Exercise goal -
Beginning with the first line of the data below, set down each line exactly through the line that contains "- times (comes".

#### Material shown ####

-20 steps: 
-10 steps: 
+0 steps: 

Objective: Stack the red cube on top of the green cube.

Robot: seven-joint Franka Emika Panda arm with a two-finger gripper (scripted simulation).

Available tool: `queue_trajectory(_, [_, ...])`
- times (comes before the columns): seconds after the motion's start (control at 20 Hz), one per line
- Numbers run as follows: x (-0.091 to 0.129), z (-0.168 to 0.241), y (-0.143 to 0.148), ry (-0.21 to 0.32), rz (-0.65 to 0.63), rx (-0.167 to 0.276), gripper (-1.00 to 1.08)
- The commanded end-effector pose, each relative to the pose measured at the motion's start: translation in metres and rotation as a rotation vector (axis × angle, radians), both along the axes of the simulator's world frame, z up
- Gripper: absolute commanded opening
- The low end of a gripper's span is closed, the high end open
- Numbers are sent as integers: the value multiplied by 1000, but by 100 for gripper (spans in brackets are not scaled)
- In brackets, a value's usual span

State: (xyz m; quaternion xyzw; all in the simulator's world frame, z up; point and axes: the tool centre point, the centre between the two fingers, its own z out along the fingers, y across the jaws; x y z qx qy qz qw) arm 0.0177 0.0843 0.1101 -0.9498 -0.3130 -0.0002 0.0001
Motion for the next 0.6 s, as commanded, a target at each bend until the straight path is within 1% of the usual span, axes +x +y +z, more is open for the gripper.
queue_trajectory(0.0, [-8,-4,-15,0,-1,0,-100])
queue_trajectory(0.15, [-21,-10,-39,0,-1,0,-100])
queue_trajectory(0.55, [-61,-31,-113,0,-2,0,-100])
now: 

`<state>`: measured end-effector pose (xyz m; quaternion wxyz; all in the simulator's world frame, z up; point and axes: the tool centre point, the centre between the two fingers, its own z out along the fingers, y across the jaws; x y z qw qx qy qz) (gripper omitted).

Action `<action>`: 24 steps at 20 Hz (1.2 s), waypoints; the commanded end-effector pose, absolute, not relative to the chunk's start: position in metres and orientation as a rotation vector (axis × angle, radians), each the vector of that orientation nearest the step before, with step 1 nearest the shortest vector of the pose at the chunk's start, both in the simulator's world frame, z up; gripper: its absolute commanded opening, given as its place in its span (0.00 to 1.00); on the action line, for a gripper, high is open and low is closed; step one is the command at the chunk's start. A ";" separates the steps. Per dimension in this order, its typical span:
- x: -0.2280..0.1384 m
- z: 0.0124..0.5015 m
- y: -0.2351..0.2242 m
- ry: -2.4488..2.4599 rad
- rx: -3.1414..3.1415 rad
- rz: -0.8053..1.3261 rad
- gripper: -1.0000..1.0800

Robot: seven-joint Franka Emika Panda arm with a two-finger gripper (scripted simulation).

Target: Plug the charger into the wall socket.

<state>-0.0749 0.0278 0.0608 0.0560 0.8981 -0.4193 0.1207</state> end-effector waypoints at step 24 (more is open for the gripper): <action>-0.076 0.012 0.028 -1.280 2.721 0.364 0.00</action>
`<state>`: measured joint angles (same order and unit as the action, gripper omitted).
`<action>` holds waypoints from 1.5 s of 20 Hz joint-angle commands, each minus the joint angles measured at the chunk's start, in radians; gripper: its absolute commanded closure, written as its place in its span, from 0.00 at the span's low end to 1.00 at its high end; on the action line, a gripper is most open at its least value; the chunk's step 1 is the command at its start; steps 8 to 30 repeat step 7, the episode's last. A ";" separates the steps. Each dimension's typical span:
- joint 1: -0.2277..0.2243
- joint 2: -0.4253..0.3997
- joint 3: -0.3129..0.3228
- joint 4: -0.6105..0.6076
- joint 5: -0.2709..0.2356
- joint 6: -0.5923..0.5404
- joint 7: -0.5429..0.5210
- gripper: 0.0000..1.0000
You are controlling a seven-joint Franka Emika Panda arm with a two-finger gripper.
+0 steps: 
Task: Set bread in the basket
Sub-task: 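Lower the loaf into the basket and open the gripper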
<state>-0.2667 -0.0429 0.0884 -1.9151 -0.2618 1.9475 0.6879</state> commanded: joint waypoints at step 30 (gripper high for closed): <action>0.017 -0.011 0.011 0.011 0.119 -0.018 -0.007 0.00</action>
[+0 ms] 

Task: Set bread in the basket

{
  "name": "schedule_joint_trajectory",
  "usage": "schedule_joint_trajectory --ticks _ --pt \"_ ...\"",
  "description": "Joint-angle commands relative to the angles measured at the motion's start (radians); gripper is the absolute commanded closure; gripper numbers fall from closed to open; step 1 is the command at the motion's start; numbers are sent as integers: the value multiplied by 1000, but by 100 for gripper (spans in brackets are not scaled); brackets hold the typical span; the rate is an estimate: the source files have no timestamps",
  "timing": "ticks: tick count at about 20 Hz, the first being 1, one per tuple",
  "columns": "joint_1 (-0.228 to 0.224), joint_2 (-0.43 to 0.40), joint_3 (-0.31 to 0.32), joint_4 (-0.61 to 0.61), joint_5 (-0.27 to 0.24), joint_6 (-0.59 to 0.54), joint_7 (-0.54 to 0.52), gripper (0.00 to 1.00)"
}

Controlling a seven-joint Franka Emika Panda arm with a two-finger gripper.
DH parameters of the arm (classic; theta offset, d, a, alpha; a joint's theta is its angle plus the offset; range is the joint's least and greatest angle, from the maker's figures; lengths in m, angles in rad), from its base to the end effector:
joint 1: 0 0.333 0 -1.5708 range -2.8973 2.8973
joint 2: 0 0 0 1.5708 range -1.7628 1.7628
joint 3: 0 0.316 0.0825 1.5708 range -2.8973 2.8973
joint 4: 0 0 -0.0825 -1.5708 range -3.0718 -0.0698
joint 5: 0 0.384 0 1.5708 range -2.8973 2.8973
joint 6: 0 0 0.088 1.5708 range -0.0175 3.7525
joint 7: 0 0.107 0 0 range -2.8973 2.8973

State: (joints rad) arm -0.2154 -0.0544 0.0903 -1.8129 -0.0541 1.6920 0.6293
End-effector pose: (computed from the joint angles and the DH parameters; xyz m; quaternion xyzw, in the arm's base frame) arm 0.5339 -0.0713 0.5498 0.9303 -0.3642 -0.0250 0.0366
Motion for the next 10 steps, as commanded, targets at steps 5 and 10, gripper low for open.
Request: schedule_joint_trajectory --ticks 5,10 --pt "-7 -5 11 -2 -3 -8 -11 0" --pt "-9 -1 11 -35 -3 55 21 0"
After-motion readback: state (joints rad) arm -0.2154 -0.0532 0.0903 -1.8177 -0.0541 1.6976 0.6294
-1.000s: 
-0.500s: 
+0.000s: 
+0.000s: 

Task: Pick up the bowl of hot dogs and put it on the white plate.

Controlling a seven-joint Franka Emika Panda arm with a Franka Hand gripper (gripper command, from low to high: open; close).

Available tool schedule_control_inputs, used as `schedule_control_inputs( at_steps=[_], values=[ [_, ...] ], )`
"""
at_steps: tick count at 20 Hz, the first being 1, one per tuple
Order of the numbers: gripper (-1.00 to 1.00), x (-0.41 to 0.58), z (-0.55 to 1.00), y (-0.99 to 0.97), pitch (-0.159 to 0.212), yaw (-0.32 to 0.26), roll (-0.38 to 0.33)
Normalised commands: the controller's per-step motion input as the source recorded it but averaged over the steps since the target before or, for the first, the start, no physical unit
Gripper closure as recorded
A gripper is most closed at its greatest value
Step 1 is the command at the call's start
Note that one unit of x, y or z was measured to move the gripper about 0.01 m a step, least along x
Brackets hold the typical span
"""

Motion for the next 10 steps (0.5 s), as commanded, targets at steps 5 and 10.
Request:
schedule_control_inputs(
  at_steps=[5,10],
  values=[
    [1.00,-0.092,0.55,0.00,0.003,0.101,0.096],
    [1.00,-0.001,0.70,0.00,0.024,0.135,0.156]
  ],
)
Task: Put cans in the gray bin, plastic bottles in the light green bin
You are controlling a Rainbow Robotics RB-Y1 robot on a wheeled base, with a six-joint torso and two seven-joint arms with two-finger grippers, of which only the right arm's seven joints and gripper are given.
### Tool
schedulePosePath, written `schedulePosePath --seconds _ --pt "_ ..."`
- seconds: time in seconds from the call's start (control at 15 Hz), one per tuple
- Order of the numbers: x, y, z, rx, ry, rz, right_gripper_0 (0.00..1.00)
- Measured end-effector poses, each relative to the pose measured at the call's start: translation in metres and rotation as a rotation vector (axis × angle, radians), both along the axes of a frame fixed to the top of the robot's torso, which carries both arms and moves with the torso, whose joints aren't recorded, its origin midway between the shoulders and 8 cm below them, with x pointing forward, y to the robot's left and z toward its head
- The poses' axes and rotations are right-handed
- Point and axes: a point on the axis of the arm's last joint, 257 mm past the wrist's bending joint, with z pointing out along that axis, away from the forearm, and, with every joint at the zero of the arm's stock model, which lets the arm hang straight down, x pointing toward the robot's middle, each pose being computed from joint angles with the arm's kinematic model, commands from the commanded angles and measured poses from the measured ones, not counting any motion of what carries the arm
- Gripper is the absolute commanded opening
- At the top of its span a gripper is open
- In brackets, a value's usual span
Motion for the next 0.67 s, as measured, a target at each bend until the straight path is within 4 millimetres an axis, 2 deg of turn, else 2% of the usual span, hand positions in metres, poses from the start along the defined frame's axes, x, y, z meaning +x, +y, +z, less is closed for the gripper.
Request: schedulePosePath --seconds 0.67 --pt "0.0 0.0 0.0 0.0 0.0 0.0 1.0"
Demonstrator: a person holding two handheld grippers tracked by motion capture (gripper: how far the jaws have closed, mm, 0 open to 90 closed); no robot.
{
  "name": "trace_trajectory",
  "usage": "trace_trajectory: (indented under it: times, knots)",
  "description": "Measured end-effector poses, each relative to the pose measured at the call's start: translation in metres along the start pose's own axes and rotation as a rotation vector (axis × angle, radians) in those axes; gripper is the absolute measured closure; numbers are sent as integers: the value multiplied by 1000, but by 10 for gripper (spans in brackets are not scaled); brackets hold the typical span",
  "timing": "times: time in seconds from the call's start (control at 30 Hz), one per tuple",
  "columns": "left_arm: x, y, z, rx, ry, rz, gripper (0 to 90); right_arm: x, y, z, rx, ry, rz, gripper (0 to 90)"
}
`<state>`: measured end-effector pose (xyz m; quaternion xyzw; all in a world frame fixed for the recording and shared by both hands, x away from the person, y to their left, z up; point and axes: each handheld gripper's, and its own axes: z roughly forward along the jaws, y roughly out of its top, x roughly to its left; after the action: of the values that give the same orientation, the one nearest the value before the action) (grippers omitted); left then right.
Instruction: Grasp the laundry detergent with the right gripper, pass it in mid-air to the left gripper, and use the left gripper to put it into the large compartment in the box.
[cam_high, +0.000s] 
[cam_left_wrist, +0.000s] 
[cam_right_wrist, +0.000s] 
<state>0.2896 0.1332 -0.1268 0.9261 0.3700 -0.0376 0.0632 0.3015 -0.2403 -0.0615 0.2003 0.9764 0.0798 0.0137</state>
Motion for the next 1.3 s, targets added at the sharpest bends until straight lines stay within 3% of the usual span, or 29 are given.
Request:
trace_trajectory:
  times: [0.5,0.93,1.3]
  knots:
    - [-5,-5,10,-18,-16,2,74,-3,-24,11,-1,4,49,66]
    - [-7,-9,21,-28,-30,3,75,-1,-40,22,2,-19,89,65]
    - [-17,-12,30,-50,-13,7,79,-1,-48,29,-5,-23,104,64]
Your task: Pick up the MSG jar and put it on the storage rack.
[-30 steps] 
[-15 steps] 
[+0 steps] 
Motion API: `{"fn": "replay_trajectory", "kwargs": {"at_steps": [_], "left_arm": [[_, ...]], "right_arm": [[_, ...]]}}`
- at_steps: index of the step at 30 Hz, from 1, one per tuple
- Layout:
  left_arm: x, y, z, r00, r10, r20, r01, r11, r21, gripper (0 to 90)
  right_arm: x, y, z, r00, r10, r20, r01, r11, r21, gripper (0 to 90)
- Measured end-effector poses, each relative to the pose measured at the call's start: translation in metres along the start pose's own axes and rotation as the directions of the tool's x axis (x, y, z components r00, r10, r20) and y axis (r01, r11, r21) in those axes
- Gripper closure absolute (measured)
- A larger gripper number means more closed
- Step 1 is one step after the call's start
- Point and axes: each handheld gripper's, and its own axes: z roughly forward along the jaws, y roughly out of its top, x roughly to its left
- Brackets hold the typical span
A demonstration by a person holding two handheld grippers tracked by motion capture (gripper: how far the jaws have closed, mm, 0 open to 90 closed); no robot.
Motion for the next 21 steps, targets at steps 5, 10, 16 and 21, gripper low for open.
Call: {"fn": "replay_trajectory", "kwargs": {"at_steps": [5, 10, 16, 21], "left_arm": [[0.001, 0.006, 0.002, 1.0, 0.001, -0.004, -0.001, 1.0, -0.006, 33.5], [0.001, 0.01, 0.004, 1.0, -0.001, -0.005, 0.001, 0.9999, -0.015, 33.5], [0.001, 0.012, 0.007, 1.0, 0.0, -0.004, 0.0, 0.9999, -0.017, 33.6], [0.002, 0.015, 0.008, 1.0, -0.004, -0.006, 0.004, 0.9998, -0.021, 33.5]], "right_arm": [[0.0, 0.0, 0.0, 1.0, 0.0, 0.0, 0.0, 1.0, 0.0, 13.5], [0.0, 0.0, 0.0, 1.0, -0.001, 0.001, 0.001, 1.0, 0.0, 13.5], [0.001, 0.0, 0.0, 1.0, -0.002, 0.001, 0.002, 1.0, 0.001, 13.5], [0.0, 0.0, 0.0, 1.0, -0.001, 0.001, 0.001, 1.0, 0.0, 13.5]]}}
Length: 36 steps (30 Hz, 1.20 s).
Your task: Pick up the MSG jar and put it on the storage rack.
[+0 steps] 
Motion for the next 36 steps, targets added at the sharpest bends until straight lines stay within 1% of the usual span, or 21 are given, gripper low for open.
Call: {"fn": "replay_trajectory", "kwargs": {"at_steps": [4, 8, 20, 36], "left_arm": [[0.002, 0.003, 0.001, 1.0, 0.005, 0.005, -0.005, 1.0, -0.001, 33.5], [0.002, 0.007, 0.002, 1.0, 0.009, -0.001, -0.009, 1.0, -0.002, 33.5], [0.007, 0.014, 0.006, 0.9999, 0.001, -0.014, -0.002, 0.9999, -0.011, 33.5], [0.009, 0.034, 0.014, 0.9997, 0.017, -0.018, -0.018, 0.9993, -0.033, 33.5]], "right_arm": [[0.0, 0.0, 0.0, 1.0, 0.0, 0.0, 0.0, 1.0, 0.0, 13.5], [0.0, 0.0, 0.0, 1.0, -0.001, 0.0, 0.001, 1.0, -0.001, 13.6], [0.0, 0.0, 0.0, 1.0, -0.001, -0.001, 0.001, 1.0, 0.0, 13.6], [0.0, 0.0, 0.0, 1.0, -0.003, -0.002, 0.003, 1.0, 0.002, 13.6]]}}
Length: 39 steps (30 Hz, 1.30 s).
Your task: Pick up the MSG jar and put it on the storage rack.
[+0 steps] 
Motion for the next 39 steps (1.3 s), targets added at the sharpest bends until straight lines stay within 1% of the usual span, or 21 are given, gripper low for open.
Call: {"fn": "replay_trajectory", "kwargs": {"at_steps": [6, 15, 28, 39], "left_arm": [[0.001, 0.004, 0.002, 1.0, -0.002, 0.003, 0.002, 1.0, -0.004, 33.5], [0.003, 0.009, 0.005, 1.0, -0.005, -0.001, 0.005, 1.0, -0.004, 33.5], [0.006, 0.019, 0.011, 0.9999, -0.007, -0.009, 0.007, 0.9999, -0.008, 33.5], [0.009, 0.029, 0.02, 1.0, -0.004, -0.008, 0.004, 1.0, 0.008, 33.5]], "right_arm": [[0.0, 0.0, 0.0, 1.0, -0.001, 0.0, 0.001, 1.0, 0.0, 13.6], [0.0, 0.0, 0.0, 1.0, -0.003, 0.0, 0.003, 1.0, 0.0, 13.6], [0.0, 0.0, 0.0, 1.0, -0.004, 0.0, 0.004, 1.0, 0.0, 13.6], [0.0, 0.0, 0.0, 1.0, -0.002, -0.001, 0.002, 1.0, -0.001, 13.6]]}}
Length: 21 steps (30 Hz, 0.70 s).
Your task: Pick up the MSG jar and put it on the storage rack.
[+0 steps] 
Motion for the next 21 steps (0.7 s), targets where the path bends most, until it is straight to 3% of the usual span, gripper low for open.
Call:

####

Written answer -
-20 steps: 
-10 steps: 
+0 steps: 

Objective: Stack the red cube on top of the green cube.

Robot: seven-joint Franka Emika Panda arm with a two-finger gripper (scripted simulation).

Available tool: `queue_trajectory(_, [_, ...])`
- times (comes before the columns): seconds after the motion's start (control at 20 Hz), one per line

What was asked for in the exercise is now done.